这是想干什么?临先生又想干什么?!

他发现,自从他们双方的马甲都掉的差不多之后,临先生在他面前就越来越放肆了……

“小平——警官!断案的怎么样了啊?”

烈朝柯南弯了弯眼睛,随即转头说道。

松田阵平记录下坂口正义的口供,而后交给站在他身后的高木警官,“如果没有其他线索的话,这起案件很明显就是这条狗暴起伤人……算恶犬伤人事件吧。”

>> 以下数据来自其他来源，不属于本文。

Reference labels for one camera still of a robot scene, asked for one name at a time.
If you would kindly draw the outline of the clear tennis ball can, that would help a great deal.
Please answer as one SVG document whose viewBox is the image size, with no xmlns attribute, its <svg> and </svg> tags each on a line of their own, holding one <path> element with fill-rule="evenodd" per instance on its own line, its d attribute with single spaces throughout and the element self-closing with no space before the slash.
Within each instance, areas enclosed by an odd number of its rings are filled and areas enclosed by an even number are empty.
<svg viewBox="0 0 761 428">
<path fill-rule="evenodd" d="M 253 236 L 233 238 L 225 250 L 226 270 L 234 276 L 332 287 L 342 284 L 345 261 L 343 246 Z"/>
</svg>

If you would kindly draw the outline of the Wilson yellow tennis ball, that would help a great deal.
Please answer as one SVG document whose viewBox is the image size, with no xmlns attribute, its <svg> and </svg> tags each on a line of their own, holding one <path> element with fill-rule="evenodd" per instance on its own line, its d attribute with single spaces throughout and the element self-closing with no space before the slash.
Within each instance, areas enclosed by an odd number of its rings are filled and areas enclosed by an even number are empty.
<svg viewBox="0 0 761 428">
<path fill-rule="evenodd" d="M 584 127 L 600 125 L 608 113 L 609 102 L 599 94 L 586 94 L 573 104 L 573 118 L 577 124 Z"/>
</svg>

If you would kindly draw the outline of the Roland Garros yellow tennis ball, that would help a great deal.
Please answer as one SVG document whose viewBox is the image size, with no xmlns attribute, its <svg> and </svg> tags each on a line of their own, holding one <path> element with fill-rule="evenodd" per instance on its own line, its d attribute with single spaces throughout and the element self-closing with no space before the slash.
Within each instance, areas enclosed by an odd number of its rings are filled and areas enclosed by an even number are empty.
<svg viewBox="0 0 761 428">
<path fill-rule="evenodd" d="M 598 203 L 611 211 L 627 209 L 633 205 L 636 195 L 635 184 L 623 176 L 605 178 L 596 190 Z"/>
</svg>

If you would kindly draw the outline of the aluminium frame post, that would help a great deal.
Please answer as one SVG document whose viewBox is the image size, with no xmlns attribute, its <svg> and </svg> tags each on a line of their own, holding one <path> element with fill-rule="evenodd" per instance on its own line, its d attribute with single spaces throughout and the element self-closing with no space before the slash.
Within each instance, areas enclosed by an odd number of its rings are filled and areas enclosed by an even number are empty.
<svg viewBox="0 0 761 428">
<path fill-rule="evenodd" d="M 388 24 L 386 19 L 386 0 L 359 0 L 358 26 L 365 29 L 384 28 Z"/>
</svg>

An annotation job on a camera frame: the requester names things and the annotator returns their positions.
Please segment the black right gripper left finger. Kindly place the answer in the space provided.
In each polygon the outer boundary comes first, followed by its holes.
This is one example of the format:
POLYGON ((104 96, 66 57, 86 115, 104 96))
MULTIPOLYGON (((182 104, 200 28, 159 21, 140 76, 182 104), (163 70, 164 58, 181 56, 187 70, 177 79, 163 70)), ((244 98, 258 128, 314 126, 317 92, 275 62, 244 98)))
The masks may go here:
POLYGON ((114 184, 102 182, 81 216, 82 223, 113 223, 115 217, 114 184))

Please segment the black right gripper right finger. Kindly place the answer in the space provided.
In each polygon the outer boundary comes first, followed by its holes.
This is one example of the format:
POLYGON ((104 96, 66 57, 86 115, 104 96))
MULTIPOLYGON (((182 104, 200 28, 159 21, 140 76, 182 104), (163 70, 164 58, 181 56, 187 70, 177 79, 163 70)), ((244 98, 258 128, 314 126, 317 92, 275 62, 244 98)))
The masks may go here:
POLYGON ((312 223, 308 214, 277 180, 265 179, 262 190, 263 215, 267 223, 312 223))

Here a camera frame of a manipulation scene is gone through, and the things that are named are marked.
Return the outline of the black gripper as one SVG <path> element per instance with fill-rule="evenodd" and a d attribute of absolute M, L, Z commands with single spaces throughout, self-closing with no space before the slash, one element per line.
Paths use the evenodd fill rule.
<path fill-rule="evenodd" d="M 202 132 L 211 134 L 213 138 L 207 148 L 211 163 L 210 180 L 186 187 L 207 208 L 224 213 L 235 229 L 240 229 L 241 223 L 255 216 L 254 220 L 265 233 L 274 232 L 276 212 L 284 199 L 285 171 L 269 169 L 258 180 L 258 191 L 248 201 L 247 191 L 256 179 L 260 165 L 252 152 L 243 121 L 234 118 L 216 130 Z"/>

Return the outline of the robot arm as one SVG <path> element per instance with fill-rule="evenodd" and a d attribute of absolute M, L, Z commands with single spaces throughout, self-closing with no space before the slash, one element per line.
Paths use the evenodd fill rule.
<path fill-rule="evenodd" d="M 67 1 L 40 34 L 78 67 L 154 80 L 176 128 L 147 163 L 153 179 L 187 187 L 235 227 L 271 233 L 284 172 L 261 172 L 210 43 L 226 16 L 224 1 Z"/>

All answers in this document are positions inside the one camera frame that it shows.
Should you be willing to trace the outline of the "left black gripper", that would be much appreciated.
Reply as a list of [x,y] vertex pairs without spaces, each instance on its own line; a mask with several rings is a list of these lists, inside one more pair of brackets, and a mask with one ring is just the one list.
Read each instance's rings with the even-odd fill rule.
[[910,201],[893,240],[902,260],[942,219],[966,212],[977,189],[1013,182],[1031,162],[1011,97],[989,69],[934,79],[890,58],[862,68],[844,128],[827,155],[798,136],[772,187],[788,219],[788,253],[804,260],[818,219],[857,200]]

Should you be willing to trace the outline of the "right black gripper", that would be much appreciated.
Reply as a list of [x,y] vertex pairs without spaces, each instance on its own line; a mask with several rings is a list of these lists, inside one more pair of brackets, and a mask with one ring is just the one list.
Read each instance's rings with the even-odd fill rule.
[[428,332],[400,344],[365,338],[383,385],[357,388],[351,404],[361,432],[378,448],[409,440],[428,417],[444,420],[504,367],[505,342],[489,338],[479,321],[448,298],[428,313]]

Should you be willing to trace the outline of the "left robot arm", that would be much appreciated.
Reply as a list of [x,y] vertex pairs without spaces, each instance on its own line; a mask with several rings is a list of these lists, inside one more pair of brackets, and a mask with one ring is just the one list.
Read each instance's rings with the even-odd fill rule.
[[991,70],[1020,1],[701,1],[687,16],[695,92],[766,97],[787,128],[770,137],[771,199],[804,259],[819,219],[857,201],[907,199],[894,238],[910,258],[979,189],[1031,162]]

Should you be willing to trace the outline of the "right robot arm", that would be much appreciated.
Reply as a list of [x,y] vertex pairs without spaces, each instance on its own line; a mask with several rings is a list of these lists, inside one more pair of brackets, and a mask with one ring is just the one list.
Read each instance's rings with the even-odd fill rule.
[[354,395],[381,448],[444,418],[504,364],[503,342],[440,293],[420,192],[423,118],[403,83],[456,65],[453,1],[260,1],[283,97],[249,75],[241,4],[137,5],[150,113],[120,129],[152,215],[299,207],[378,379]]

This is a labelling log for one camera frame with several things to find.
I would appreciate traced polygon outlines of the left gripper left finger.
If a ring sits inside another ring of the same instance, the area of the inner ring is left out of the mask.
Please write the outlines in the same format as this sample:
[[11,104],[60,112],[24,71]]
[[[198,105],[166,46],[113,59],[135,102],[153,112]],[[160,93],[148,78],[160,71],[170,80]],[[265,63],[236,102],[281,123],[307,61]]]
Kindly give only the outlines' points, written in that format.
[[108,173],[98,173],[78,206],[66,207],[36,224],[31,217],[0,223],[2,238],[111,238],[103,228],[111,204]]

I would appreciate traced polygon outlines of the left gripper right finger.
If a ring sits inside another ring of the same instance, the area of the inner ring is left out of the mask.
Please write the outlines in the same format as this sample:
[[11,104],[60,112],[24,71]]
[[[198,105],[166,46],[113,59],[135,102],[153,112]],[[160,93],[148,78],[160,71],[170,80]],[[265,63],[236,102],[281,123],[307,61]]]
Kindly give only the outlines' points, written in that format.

“恶犬伤人啊~那要怎么处理嘞?”对日本法律一窍不通的烈摸了摸下巴。

“不出意外的话,是要把这条狗处死的,用药物。”松田阵平耸了耸肩,瞥向烈的眼神中带着一丝征询。

——你想做什么?

烈朝狗笼那边去了两眼:

——要狗狗~

松田阵平翻了翻白眼,那意思就好像在说——幼稚。

两个人的眼神交流落在旁人眼里,就变成了苦大仇深的对视……

尤其是松田阵平面对烈的时候,始终保持着面部表情的冷漠。

坂口正义在接受问询之后便一直安安静静的坐在旁边,时不时看一眼被关在笼子里,朝他不断吐舌摇尾巴的约翰,眼里闪过刻骨的痛,犹豫了一下,他还是试探着开口:“那个,警官先生,这件事会不会有别的隐情?约翰不是那种会伤人的孩子……”

松田阵平收回跟烈对视的目光,“孩子?”

他过来之后就让人去搜集了坂口正义的资料,查到这个人曾经有一个孩子,而且妻子早逝……但这个孩子似乎在七八年前就自杀了。